Intellectual disability (also known as learning disability in UK health services) and autism are distinct from the serious mental illnesses for which the Mental Health Act is designed to be used. Their inclusion in the definition of mental disorder is discriminatory, resulting in unjust deprivations of liberty. Intellectual disability and autism should be excluded from the Mental Health Act.

Declaration of interest

None.

Type
Editorial
Copyright
Copyright © The Royal College of Psychiatrists 2019 

The place of intellectual disability in the Mental Health Act

In the last round of Mental Health Act (MHA) reform in 2007 intellectual disability (also known as learning disability in UK health services) was removed as a mental disorder. The MHA Code of Practice acknowledges that ‘it shares few features with the serious mental illnesses that are the most common reason for using the Act’.1 With the reforms 10 years ago a person could no longer be detained because of their intellectual disability. However, an exception was introduced; they could be if their intellectual disability was ‘associated with abnormally aggressive or seriously irresponsible conduct’.

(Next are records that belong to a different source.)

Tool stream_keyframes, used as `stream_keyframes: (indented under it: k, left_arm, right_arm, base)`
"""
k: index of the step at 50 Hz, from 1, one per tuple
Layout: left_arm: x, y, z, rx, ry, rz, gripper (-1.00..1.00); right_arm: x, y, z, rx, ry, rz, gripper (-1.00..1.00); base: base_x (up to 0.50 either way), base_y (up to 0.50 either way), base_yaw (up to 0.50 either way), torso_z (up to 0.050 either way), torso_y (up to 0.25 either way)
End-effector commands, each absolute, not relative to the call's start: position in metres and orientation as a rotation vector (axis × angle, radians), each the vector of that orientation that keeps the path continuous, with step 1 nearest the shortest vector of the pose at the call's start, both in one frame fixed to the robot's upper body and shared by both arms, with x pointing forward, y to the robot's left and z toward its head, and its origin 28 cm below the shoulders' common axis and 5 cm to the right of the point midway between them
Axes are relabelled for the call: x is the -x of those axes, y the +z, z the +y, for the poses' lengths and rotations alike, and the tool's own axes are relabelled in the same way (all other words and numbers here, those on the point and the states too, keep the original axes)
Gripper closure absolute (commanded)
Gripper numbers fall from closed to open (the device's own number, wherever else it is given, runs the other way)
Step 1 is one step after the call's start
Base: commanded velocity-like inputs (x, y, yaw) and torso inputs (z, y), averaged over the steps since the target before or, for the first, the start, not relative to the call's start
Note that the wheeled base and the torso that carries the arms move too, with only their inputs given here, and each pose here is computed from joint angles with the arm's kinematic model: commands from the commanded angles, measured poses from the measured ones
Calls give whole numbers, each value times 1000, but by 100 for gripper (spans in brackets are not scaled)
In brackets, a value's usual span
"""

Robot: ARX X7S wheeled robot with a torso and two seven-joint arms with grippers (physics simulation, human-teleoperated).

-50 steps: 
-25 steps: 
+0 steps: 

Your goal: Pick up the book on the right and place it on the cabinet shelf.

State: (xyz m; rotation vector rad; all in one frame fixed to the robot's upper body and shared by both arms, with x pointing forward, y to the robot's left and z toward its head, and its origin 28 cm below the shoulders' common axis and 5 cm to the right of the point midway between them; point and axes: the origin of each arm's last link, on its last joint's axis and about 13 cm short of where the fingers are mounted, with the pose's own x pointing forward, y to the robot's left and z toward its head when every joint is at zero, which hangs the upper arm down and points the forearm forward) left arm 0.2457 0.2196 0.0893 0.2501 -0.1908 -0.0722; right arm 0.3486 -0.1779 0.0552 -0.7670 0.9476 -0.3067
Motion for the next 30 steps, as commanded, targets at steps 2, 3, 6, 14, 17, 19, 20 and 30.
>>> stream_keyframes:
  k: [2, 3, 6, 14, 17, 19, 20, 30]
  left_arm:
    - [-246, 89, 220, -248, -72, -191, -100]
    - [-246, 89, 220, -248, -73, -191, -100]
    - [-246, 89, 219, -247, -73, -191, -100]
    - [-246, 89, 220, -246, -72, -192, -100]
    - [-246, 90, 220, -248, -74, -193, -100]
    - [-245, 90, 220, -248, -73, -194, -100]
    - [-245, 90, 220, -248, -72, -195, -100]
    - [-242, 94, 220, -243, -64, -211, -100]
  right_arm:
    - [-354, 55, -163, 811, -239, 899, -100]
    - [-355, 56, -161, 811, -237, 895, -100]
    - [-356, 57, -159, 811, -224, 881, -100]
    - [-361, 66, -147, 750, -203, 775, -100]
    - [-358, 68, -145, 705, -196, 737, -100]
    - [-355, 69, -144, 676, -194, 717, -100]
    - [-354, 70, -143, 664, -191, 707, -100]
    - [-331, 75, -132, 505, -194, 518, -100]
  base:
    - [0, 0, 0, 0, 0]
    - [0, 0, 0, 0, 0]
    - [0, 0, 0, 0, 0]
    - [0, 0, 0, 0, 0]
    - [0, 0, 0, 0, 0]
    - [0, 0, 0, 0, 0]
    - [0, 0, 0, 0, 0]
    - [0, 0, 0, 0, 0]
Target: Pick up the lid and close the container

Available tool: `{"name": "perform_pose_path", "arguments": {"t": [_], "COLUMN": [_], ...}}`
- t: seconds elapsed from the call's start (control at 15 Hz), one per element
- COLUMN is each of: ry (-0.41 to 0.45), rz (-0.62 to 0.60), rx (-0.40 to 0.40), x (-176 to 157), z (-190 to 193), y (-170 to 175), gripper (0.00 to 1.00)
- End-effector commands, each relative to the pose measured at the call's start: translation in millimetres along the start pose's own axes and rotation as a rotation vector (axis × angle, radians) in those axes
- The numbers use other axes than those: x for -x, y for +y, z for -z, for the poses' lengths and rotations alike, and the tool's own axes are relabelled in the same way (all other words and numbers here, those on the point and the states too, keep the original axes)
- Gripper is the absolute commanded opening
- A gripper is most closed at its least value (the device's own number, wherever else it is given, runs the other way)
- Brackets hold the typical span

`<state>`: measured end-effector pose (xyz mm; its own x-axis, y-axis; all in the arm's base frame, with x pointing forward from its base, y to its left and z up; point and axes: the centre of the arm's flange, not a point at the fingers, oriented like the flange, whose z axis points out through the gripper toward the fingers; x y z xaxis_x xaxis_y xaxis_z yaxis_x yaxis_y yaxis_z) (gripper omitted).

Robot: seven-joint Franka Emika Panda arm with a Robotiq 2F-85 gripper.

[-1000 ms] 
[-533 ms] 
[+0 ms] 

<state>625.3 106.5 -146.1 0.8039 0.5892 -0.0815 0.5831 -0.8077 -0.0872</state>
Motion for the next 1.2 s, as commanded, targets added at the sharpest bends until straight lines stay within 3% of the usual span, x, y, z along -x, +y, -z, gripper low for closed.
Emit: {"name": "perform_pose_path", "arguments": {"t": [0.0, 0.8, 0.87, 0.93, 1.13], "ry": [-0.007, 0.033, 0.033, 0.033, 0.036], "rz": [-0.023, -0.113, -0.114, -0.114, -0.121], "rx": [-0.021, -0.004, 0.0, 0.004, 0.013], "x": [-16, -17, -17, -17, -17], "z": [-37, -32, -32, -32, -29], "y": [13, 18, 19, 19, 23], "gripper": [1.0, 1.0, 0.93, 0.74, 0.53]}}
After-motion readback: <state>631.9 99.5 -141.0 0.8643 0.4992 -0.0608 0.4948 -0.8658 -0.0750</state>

No definition of ‘abnormally aggressive or seriously irresponsible conduct’ was provided and the Code of Practice states that ‘it is not possible to define exactly what kind of behaviour would fall into either category’. The Code of Practice stresses that ‘bizarre or unusual behaviour’ would not come under this category. The difficulty in circumscribing this exception may be seen in the Code of Practice's statement that it is not good practice to use it without an assessment by a consultant psychiatrist in intellectual disabilities and a formal specialist psychological assessment. The approved mental health professional should also have experience and skills in intellectual disability.

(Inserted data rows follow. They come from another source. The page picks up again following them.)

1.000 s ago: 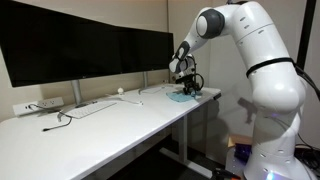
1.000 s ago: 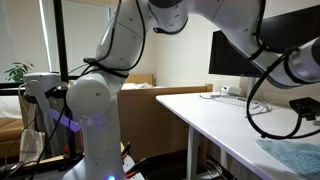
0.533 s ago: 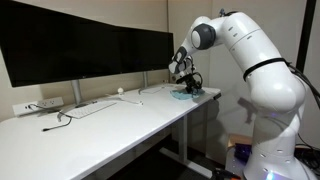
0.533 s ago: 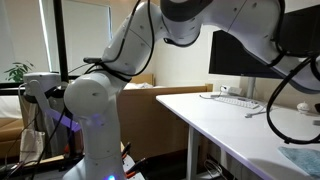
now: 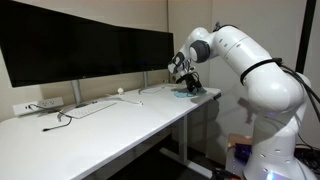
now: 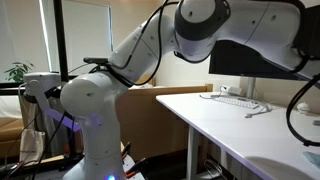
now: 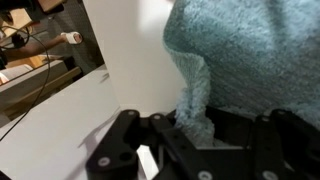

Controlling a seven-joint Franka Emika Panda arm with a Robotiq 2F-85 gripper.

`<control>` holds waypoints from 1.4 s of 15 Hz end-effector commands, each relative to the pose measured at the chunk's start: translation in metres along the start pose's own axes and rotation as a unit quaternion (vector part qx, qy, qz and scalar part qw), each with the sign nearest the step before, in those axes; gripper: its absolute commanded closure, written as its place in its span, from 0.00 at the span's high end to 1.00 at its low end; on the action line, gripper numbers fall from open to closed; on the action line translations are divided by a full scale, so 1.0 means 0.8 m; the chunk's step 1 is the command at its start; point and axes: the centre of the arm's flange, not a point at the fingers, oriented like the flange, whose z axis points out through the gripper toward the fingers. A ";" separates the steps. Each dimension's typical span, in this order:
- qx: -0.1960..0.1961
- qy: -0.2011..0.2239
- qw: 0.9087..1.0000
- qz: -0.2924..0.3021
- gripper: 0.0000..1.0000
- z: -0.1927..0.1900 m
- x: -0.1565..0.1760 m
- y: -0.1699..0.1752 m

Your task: Wipe the desk with the white towel

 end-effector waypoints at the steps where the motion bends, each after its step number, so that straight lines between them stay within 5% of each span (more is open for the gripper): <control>1: -0.007 -0.039 0.998 0.056 0.07 0.002 0.104 -0.024; 9: -0.029 -0.102 0.981 0.165 0.07 0.063 0.280 0.023; 15: -0.008 -0.121 0.972 0.200 0.07 0.078 0.315 0.035; 21: 0.076 -0.144 0.962 0.218 0.07 0.040 0.300 0.021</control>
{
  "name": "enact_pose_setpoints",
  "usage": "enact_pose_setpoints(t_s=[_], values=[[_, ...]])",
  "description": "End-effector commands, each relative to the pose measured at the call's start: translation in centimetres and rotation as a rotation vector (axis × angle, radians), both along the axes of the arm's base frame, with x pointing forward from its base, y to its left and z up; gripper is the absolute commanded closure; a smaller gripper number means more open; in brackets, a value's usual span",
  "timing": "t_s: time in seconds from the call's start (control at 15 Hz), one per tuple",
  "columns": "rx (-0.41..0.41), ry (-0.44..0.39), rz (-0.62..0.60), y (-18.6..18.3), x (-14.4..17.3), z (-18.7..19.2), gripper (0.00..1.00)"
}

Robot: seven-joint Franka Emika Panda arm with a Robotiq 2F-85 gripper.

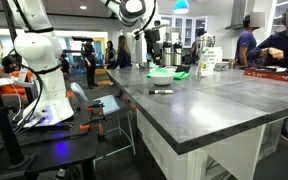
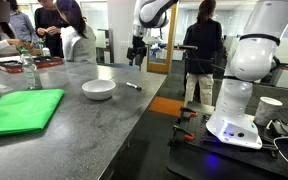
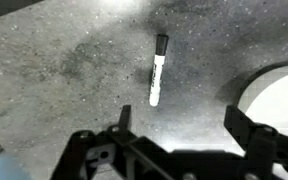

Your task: Remove the marker from the bowl and put it on the table

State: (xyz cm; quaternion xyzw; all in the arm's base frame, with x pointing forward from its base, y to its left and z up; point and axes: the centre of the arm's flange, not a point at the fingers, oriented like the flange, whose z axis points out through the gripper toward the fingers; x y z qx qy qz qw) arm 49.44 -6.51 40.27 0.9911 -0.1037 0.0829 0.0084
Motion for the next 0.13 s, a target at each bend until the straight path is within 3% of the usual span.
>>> enact_pose_setpoints(t_s=[0.0,0.07], values=[[-0.021,0.01,0.033,0.56,-1.68,1.61,0.0],[-0.023,0.004,0.031,0.69,-1.98,1.98,0.0]])
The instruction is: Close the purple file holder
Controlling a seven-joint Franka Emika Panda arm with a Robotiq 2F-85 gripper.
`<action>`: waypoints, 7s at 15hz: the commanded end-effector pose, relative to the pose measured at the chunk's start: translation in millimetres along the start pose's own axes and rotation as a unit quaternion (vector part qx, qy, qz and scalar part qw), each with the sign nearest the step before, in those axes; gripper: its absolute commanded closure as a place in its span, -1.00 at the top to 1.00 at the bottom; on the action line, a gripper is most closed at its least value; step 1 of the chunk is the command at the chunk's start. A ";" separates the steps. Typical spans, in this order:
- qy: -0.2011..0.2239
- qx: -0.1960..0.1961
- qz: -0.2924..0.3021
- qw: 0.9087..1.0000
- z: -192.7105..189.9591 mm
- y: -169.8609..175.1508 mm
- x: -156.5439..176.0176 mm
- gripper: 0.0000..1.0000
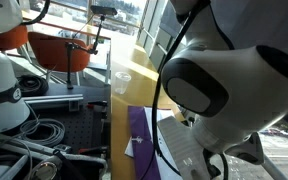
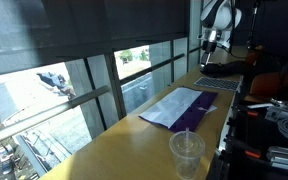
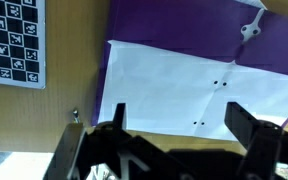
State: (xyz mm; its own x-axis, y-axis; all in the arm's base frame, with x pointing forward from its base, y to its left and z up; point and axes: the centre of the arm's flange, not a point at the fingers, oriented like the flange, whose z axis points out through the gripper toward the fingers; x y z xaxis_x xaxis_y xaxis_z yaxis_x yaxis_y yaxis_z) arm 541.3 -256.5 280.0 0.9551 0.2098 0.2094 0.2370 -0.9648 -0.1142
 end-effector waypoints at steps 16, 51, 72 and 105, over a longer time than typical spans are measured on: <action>-0.059 -0.071 0.106 0.990 191.3 121.7 175.1 1.00; -0.074 0.029 0.021 0.997 170.9 90.3 148.6 1.00; -0.076 0.030 0.015 0.997 182.7 98.4 139.3 1.00; -0.133 -0.190 -0.095 0.968 -71.5 2.1 150.2 -1.00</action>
State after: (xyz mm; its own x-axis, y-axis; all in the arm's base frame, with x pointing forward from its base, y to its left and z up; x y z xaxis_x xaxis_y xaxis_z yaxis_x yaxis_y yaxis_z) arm 728.1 -276.3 349.3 0.9411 0.3359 -0.0385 0.3369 -0.9227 0.1873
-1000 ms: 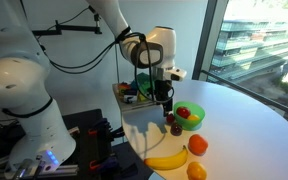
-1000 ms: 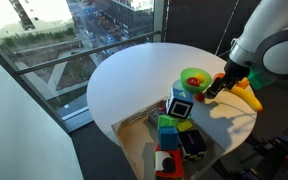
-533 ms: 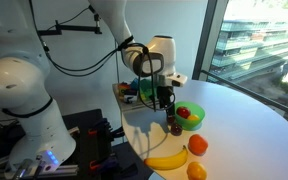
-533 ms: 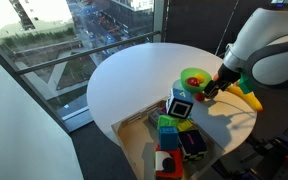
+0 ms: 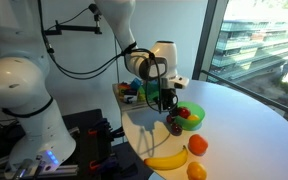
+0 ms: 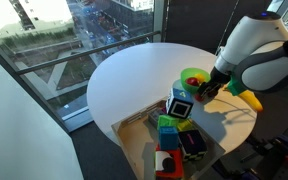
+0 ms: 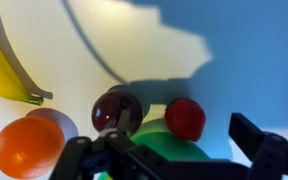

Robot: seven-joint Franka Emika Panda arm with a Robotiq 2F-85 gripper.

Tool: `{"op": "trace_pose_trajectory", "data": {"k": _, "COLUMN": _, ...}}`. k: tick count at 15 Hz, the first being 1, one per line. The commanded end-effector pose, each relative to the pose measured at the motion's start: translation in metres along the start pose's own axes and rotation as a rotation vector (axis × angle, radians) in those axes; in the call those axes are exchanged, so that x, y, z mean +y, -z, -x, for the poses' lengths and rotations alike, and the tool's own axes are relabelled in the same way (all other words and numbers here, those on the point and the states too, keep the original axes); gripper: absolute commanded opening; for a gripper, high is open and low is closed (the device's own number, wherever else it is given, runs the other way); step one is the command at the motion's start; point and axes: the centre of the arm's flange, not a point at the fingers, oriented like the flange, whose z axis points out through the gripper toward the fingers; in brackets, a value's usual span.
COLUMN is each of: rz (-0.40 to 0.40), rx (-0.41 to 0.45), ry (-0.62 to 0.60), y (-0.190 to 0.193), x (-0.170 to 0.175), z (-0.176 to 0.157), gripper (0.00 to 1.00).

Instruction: Pick up the red strawberry toy from the table and put it in the green bowl

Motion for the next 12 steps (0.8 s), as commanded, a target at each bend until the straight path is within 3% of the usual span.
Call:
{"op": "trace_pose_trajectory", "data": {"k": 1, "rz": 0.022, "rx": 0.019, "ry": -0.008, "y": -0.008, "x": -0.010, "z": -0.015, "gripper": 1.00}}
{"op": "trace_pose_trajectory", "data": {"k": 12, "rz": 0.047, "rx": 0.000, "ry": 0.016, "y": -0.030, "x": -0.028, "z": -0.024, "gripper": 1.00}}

Clearly there was a drive to separate intellectual disability from mental disorders, but the vague exception for abnormally aggressive or seriously irresponsible behaviour meant that it was not fully removed. Only people with an intellectual disability can be detained solely because of irresponsible or aggressive behaviour. The issue was debated in the House of Lords in an attempt to remove this exception, but the amendment was unsuccessful.2

Why is this a problem?

There are two broad problems with this exception.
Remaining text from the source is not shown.